Task goal:
Only lines holding "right" are needed; copy each of them from the data below.

Data excerpt:
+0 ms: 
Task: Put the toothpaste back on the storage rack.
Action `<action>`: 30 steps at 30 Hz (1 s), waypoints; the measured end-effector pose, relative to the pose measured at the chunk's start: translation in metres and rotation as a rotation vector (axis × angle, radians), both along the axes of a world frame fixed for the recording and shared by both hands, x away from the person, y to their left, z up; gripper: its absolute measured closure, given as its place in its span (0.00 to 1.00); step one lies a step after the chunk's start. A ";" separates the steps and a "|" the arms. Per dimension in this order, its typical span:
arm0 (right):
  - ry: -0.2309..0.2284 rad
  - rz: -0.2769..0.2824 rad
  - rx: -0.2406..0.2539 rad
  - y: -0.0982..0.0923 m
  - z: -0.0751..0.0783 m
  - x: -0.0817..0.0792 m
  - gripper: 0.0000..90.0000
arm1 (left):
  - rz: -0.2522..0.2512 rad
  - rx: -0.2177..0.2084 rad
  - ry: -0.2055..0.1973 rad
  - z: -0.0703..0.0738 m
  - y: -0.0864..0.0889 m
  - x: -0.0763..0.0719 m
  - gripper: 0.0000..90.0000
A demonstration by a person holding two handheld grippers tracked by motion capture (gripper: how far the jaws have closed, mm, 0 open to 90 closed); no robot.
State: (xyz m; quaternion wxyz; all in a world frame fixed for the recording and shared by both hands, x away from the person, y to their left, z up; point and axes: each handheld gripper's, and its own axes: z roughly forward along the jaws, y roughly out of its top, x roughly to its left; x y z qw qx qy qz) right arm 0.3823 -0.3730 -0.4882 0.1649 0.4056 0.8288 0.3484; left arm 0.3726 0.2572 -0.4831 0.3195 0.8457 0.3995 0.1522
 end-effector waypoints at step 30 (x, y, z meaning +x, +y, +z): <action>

Expected answer:
arm0 (right):
State: (xyz m; quaternion wxyz; all in a world frame fixed for the recording and shared by both hands, x away from the person, y to their left, z up; point and axes: each handheld gripper's, and its own axes: z roughly forward along the jaws, y roughly out of its top, x roughly to its left; x y z qw qx qy qz) right arm 0.3823 -0.3730 -0.4882 0.1649 0.4056 0.8288 0.3484; left arm 0.3726 0.2572 -0.4831 0.3195 0.8457 0.3995 0.1522

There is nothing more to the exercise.